Each airline has links to a list of prohibited items on their website, Nelson added, “and it’s a good idea to review those before you pack.”

7) Delay your meal

Because federal guidelines require masks to be worn at all times, except when eating or drinking “for brief periods,” Nelson recommends replacing the mask whenever you pause eating.

“If you’re actively eating, taking bite after bite, we’re not going to say that you have to lower and raise your mask every single time,” Nelson said. “But if you are taking a bite of a sandwich, putting it down, looking at your phone, are taking a moment, then the idea is that you raise your mask while you’re chewing until you’re ready to take the next bite.”

You can also protect yourself by eating when everyone else is masked, Marr suggested.

“When they come around and serve drinks and snacks, I’ll take it but I don’t eat them right away because that’s when everyone else has their masks off,” she said. “I wait to eat until people are done with their meals and have put their masks back on.”

8) Stay in your seat if you can

Getting up and moving around puts you closer to others on the plane, who may or may not be vaccinated or following mask guidance. While the risk of Covid-19 from such exposures may be small, there are other concerns.

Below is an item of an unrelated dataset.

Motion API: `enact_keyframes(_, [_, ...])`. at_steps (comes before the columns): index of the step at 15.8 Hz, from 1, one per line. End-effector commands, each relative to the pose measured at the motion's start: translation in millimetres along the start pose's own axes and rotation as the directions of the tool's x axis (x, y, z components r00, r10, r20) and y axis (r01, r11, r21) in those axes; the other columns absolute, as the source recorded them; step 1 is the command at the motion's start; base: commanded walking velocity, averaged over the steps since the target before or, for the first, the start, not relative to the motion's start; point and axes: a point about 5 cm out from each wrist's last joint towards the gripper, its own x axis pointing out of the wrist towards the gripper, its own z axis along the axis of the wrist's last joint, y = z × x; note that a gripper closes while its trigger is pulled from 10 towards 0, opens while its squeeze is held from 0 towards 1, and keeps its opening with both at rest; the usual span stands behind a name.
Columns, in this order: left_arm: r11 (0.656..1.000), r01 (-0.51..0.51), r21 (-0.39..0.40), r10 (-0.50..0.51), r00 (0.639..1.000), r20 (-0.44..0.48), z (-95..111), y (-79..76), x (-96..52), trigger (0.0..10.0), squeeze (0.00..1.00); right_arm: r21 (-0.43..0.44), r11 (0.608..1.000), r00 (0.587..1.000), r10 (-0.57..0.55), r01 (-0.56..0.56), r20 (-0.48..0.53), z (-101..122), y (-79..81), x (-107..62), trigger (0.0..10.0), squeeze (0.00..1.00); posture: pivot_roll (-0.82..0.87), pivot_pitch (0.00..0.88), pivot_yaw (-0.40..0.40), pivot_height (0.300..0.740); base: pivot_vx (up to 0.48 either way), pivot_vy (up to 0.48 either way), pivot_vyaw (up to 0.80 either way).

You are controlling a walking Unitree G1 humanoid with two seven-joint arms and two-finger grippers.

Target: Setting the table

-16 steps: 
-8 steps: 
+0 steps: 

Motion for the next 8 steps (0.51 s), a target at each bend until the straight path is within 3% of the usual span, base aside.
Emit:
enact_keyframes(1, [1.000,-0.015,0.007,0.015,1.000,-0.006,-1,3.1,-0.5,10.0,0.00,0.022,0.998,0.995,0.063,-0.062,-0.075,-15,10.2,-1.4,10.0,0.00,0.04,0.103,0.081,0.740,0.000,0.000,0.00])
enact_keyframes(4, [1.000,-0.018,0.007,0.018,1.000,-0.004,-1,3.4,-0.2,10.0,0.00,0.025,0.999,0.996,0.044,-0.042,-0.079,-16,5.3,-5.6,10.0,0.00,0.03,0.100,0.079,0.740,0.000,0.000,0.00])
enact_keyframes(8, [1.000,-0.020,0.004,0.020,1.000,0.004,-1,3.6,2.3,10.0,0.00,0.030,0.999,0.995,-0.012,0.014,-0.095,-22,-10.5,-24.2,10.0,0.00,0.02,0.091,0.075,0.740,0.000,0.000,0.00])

The airline industry has seen an explosion of unruly passenger incidents in 2021, including a recent case in which a female flight attendant was punched in the nose. While not all of those altercations have been due to masks, a good number have been, Nelson said.

“It may not just be Covid that is a risk,” Nelson said. “It could be an outright brawl, and you could get smacked by someone who’s flailing about.”

Flight attendants suggest remaining in your seat if such an incident occurs.

“We are trained in deescalation, and also in how to direct other people to help,” she said. “So unless there’s an immediate threat of people getting hurt, we really advise passengers not to take action on their own because they may inadvertently make the situation worse.”